Instantly share code, notes, and snippets.

@canwe
Forked from joyrexus/README.md
Created October 31, 2020 08:36
Show Gist options
  • Save canwe/5994a0e20a485c94cb93e81617751162 to your computer and use it in GitHub Desktop.
Save canwe/5994a0e20a485c94cb93e81617751162 to your computer and use it in GitHub Desktop.
groupby and countby for python

groupby and countby for python

Python has the standard methods for applying functions over iterables, viz. map, filter, and reduce.

For example, we can use filter to filter some numbers by some criterion:

even = lambda x: x % 2 is 0
odd  = lambda x: not even(x)
data = [1, 2, 3, 4]

assert filter(even, data) == [2, 4]
assert filter(odd, data) == [1, 3]

These built-in methods are supplemented by the collection methods in itertools and itertoolz.
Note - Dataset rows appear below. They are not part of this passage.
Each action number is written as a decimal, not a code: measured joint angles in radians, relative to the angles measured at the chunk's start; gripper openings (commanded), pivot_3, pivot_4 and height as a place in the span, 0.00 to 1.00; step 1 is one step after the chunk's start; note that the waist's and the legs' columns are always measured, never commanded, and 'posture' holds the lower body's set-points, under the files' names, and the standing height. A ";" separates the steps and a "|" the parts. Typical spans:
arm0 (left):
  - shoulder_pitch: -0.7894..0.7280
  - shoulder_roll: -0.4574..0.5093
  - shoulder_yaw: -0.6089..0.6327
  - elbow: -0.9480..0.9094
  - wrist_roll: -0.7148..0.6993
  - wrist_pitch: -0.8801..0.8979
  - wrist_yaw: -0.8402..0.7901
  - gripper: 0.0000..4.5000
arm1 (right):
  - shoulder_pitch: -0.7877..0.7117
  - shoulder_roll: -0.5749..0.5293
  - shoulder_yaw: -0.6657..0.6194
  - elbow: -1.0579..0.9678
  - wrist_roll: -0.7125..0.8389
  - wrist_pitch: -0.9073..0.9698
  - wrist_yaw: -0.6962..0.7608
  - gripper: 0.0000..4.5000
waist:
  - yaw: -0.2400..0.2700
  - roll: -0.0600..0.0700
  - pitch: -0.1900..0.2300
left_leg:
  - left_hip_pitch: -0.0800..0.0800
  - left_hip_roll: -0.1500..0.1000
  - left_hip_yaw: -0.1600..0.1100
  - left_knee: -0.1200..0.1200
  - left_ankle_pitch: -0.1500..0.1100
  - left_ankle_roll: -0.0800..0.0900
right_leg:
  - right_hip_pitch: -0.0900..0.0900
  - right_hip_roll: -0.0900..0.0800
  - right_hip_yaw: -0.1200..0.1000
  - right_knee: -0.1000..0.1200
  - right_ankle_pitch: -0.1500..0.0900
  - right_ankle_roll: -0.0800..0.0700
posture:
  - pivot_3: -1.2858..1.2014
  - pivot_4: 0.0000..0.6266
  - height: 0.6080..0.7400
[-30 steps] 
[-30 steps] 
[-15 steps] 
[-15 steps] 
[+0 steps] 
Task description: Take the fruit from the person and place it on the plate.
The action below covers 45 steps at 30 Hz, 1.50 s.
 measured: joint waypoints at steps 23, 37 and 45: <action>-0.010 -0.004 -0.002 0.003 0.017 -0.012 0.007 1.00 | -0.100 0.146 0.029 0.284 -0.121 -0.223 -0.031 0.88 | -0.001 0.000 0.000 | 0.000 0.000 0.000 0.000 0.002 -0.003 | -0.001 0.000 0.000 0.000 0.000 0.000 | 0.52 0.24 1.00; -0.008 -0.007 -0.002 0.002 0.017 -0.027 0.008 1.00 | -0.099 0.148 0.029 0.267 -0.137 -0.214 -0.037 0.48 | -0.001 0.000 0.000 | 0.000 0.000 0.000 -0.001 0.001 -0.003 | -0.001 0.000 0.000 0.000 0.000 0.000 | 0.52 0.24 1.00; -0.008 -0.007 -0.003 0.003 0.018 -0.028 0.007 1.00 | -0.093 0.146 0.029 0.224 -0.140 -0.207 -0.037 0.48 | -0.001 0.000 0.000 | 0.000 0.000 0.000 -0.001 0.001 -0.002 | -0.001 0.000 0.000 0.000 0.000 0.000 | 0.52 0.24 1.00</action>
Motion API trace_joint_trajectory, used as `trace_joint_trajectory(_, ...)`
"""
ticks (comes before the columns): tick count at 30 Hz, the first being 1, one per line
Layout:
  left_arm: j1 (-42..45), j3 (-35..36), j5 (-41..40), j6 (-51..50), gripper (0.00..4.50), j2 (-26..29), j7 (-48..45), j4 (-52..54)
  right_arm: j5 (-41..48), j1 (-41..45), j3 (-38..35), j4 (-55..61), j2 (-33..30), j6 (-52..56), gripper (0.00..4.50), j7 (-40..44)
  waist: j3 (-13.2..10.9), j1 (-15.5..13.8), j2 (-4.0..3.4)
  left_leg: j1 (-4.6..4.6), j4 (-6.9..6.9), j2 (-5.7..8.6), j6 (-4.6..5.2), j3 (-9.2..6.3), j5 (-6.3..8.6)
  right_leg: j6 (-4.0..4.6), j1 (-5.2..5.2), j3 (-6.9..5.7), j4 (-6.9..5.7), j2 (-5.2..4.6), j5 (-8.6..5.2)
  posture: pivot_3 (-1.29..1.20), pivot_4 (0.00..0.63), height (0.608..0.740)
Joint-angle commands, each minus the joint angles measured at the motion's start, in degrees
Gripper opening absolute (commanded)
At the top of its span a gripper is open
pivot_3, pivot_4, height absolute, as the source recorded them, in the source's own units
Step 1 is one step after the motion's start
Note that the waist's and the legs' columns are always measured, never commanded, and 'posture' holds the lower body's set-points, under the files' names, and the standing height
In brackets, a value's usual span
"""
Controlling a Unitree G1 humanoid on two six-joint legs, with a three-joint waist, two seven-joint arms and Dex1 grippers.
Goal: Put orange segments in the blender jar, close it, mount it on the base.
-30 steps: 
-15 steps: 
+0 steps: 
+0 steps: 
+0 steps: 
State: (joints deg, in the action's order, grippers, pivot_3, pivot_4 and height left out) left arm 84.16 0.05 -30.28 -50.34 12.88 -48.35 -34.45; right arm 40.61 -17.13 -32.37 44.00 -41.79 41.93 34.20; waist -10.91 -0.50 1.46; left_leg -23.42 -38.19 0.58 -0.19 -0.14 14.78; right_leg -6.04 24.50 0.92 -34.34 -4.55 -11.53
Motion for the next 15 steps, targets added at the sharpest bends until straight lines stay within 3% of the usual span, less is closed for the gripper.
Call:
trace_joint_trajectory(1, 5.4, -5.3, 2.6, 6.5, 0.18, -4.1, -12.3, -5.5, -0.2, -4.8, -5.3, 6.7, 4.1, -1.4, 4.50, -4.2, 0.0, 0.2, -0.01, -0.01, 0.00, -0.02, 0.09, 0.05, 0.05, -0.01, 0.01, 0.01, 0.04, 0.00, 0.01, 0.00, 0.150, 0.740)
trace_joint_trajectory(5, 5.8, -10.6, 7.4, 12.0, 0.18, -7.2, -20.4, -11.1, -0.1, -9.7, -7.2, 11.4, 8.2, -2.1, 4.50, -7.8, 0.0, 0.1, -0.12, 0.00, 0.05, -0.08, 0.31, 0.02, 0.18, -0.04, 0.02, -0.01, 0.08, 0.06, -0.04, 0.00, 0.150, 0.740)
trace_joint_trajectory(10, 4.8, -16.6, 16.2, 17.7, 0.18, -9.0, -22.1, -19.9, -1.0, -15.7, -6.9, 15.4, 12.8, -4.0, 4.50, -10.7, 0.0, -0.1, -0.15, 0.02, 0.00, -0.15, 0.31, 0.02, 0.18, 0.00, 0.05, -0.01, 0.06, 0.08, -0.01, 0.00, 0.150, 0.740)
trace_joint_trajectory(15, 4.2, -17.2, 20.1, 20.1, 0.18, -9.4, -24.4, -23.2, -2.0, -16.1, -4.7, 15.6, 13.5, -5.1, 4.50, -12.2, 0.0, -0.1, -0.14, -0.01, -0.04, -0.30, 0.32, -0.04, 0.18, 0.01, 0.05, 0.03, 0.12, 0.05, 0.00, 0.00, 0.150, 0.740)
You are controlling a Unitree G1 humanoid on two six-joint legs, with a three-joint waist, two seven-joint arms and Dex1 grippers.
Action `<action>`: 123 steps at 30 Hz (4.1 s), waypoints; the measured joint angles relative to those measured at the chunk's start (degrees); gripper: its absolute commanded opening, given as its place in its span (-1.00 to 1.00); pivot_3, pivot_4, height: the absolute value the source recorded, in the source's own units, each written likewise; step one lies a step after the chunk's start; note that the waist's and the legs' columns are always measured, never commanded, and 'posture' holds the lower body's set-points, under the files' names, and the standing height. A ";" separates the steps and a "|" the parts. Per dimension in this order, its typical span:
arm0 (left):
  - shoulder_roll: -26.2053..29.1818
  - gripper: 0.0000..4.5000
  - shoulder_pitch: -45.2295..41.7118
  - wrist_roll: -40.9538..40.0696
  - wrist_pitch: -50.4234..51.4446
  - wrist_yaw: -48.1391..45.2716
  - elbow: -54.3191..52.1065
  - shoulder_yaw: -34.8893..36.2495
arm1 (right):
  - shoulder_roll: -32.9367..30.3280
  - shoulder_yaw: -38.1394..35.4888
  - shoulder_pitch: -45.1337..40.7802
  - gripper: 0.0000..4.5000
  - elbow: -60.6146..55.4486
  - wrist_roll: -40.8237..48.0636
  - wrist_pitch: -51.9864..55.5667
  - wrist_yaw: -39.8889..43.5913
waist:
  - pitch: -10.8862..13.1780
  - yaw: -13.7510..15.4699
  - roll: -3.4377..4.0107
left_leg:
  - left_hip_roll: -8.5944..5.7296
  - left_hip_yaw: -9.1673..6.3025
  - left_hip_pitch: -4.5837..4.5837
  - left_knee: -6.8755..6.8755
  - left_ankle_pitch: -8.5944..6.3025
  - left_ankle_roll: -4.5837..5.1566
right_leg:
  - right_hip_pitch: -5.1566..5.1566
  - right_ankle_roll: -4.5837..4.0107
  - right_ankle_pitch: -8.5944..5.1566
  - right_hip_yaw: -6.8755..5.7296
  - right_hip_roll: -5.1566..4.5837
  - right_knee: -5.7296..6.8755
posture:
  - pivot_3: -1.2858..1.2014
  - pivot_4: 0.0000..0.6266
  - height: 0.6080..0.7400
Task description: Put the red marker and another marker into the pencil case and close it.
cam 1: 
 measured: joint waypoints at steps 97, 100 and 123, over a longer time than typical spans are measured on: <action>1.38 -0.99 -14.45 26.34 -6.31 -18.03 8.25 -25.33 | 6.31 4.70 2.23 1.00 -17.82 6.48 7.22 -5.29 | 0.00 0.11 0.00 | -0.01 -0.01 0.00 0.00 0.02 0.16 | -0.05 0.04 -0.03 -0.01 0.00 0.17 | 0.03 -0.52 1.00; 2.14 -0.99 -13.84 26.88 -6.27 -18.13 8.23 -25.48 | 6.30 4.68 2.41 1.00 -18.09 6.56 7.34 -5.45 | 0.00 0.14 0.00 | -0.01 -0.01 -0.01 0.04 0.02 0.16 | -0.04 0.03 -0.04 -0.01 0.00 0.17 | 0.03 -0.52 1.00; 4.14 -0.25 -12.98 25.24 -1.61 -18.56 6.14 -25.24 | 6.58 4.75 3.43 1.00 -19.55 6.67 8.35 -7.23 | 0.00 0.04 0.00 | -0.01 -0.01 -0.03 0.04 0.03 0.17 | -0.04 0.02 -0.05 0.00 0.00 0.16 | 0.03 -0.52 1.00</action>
What follows is just a quick demonstration of how you might implement and use two iteration methods commonly used for data summarization: groupby and countby.

groupby

Group a collection by a key function.

def groupby(f, seq):
    result = {}
    for value in seq: 
        key = f(value)
        if key in result:
            result[key].append(value) 
        else: 
            result[key] = [value]
    return result

Alternatively, leveraging defaultdict ...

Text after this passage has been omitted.